Le secteur du Global Business est bien intégré dans l’économie, même si la plupart de ses actifs sont investis à l’étranger. En 2022, il était estimé que le secteur connaîtra une croissance de 3,3 % en termes réels. Cette contribution émane principalement des activités des GBC et des services achetés aux entreprises nationales. Par ailleurs, l’emploi direct généré par le secteur du GB est passé à 5 028 à fin juin 2022, contre 4 748 à fin décembre 2021 ; constitué principalement de l’emploi dans les management companies. Comme le fait ressortir le Dr Ludovic Verbist, Managing Director d’AAMIL Group, le Global Business est une partie importante du secteur financier à Maurice, qui luimême est un des piliers de l’économie. À titre de comparaison, la part du secteur financier dans le PIB est de l’ordre de 20 %. Dans le canton de Genève, pourtant réputé comme centre bancaire et financier, elle oscille entre 12 % et 14 %.
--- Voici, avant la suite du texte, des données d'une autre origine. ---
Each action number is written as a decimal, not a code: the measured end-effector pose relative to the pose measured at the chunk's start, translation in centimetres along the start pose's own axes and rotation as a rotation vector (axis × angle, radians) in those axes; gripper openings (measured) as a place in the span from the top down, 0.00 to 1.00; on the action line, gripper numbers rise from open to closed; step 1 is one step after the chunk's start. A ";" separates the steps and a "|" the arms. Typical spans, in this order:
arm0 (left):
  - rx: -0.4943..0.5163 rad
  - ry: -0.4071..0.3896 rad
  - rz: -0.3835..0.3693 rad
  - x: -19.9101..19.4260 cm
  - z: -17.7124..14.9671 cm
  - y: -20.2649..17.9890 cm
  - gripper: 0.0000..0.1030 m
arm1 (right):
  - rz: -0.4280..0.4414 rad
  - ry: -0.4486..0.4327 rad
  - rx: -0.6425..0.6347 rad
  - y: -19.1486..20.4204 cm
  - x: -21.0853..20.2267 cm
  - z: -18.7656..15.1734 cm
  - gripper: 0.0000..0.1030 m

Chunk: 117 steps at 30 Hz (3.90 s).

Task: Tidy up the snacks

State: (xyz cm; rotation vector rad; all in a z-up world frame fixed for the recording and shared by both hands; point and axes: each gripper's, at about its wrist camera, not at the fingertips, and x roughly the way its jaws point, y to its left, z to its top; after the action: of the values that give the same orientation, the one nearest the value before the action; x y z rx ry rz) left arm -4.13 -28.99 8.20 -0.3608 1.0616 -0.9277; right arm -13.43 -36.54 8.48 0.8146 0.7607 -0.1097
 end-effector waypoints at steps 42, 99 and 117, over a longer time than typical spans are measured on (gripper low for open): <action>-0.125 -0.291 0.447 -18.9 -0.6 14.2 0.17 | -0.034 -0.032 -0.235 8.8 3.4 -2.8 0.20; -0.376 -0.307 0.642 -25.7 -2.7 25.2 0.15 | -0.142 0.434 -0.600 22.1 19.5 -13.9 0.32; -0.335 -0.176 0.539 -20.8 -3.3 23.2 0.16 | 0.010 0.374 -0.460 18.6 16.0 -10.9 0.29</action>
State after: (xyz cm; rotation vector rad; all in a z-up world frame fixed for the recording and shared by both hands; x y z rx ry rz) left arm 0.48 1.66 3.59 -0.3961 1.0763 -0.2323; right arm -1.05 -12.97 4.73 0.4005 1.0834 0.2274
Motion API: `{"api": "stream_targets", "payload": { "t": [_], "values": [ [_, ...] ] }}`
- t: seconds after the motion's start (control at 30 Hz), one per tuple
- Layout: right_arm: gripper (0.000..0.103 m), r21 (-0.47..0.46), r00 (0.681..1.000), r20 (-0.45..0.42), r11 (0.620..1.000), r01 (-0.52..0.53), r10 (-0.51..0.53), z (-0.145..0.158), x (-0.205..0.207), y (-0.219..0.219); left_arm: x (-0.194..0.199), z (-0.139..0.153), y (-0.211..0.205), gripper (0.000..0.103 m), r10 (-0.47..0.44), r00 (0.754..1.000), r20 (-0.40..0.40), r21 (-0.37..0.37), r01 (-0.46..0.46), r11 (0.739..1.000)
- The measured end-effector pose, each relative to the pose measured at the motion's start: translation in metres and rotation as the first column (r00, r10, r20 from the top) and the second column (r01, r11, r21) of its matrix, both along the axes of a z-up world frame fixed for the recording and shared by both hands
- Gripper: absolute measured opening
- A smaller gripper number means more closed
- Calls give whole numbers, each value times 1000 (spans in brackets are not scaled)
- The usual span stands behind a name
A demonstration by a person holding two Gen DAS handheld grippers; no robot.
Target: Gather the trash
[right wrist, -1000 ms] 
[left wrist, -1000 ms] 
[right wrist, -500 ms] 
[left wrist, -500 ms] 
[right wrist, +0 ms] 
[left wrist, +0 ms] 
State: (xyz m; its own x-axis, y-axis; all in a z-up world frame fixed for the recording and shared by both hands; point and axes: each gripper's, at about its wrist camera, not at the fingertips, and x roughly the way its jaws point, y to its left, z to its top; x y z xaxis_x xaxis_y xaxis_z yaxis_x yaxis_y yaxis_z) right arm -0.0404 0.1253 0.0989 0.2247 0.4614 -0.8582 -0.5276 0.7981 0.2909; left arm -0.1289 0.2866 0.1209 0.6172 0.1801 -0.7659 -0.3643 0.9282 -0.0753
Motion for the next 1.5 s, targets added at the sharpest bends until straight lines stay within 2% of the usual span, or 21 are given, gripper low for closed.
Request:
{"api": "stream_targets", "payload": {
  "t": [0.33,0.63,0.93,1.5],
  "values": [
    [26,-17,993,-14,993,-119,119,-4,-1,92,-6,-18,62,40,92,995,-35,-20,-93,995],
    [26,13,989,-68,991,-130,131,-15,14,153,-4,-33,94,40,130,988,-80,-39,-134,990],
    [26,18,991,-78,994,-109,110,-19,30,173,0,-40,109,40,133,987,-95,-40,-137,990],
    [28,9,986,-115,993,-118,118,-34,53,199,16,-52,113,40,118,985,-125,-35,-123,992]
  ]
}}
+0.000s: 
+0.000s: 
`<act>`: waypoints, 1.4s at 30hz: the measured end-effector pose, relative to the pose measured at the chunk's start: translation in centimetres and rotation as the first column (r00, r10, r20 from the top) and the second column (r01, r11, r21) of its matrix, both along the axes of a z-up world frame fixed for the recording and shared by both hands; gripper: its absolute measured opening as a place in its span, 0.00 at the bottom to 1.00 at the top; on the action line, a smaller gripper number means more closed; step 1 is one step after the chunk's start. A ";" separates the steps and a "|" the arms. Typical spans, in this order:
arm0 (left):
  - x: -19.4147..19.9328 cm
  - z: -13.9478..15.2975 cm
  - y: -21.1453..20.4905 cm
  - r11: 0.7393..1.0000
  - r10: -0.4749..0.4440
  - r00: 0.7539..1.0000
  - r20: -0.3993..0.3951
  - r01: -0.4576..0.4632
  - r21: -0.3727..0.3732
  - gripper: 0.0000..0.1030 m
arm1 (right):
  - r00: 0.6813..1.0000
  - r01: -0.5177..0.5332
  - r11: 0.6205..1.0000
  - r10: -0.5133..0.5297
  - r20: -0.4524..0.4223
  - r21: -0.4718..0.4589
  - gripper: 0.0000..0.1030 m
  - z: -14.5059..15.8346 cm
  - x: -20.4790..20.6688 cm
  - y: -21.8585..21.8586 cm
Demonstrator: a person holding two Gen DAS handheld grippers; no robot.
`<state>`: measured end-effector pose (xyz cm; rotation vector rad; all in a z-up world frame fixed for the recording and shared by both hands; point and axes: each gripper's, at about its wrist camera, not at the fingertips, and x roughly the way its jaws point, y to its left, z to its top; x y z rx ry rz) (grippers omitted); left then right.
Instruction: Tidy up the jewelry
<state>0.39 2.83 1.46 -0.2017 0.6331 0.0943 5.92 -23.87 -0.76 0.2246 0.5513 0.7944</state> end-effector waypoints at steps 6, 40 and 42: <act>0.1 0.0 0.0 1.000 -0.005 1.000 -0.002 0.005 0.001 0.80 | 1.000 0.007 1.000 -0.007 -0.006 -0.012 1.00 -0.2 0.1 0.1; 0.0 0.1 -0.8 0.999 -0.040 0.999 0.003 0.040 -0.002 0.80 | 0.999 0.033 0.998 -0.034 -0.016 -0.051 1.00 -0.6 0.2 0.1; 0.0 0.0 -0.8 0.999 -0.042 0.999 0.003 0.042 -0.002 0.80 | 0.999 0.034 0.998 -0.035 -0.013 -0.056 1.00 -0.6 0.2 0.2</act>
Devendra Seebaluck, Partner de Dewberry Investments, souligne que les management companies basées à Maurice représentent un hub central pour les investisseurs internationaux car elles offrent tous les services nécessaires à la création et à la gestion des entités. Au cours des cinq dernières années, soit jusqu’en 2022, 35 le secteur financier a contribué en moyenne 13 % à la valeur ajoutée brute (VAB). Au fil des années, les management companies ont établi et maintenu un solide cadre de gouvernance d’entreprise aux normes internationales.

Christian Li, directeur et PDG du groupe de CKLB International Management, précise que pour ceux qui ne sont pas directement impliqués dans le secteur des Affaires Mondiales à Maurice, il est important de faire la différence entre l’investissement étranger direct dans le pays et l’utilisation des structures d’entreprise et de l’infrastructure professionnelle du pays, ainsi que du cadre juridique qui les soutient. En effet, les bénéficiaires finaux de ces investissements étrangers sont rarement situés à Maurice, bien que des structures mauriciennes soient utilisées pour réinvestir à l’étranger. «Dans la plupart des juridictions offshore et des centres financiers, historiquement, les sociétés de fiducie et de services aux entreprises, que nous appelons à Maurice des sociétés de gestion, sont les catalyseurs du développement du secteur des Affaires Mondiales. Elles sont les moteurs du développement du secteur.»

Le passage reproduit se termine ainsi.